Our mutagenesis strategy was based on the work of Bazan and Fletterick (3). Figure 3 shows the alignment at residues 120 to 167 (DEN2 NS3 aa numbering) of the NS3 proteins of numerous flaviviruses and of HCV. For all of these viruses, it is known that the protease domain of NS3 maps to the first 180 to 185 aa. Moreover, residues 120 to 167 should include the region defined as boxes 3 and 4. This region contains the catalytic S as well as residues known to be part, both structurally and functionally, of the substrate binding pocket of trypsin-like enzymes. The boundaries of these boxes have been drawn in Fig. 3 according to the model of Bazan and Fletterick. The main features of boxes 3 and 4 indicated are the catalytic S at position 135, embedded in the GxSGxP motif (15), and five residues that Bazan and Fletterick identified as “contributing to substrate binding.” In DEN2 these are D129 and F130 in box 3 and Y150, N152, and G153 in box 4. Using the MACAW alignment program (37), we found a 39-aa-long sequence (aa 120 to 158) displaying significant homology within the aligned viral sequences. This homology stretch is shown in capital letters in Fig. 3. Although larger, this sequence overlaps with boxes 3 and 4.
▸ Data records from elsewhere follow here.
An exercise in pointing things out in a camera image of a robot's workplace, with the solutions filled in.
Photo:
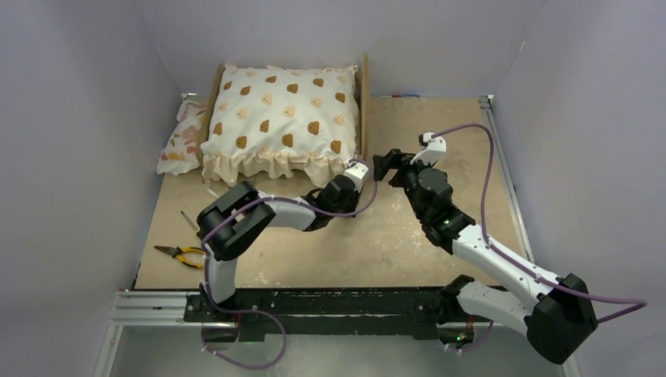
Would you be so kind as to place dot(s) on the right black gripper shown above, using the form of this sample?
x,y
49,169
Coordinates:
x,y
382,163

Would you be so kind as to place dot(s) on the wooden pet bed frame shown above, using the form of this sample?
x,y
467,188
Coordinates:
x,y
362,97

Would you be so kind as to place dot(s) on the bear print white cushion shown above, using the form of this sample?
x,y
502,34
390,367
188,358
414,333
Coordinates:
x,y
277,121

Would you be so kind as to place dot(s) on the floral print small pillow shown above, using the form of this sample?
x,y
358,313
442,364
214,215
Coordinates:
x,y
179,154

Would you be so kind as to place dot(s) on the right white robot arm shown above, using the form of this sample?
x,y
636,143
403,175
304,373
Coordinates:
x,y
551,311

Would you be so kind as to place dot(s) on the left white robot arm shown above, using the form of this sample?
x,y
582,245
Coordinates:
x,y
232,223

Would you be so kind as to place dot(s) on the yellow black screwdriver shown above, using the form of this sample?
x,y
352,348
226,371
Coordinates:
x,y
190,222

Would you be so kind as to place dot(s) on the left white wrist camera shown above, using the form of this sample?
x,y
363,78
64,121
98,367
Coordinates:
x,y
357,171

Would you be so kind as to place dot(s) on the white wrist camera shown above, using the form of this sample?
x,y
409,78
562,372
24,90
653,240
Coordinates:
x,y
433,148
357,171

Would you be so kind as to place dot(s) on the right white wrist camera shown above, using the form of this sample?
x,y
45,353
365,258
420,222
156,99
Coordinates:
x,y
433,148

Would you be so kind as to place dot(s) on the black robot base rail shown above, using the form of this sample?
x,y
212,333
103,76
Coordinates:
x,y
418,312

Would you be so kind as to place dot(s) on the yellow handled pliers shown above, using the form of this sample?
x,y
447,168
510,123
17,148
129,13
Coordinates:
x,y
181,254

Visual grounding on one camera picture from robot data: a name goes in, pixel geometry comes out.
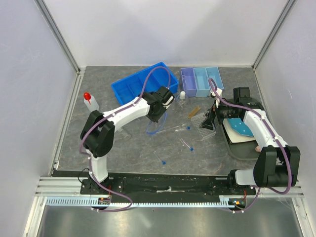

FIG. 3 — Alignment of amino acid sequences of flavivirus NS3 proteases in the region of boxes 3 and 4. The 39-aa stretch of significant homology detected by the MACAW alignment program is shown in capital letters. Dashes indicate gaps in the alignment. The boundaries of boxes 3 and 4 shown are according to the model of Bazan and Fletterick (3); the five putative substrate binding residues are denoted by dots, and the catalytic S135 residue is highlighted by an asterisk. DEN2 NS3 (DEN2 aa#) and chymotrypsin (CT aa#) aa numbering are both indicated. Sequences are as follows: DEN1 (14), DEN2 (18), DEN3 (27), DEN4 (23), Japanese encephalitis virus (JE) (1), Kunjin virus (KUN) (9), tick-borne encephalitis virus (TBE) (28), West Nile virus (WN) (4), YFV (34), and HCV (17).

We targeted 20 positions in boxes 3 and 4 for mutagenesis, producing a total of 42 mutants. The original aa was replaced either with A as a neutral replacement (A is a neutral, nonpolar aa that is neither bulky nor a “helix breaker”), with an aa similar in nature to the original one, or with an aa that is present in that position in other members of the serine protease family. In addition to these 42 constructs, four mutants with mutations that are technically located outside of boxes 3 and 4 were made: V126A, G144A, G144P, and R184A. V126 is located outside of box 3 in the original alignment of Bazan and Fletterick but is inside the 39-aa homology stretch that is shown in Fig. 3. G144 is located between boxes 3 and 4; interestingly, G144 is conserved in all flavivirus and HCV. Finally, R184 is located outside of box 4. V126A, G144A, and R184A were routinely used as controls, since residues outside of the boxes were predicted to be nonessential.

The locations of all 46 mutations and a summary of their effects on NS2B-NS3 autocleavage are shown in Fig. 4. The code used to designate the mutation effect is as follows: underlined lowercase letters indicate barely detectable or total lack of activity, nonunderlined lowercase letters indicate very low activity, nonunderlined uppercase letters indicate decreased protease activity compared to that of the wt, and underlined uppercase letters indicate protease activity similar to that of the wt. The proteolytic activities of wt and mutant constructs were qualitatively assessed. Each mutant was independently assayed in vivo at least two times. Figure 4 reports the average result from all experiments performed on each mutant. Typical results from in vivo experiments using the mutants in the wt background are shown in Fig. 5 to 7. Note that in vitro and in vivo analyses of all 46 mutants in the parental background were also performed (data not shown); in vitro data were found in general to corroborate in vivo data.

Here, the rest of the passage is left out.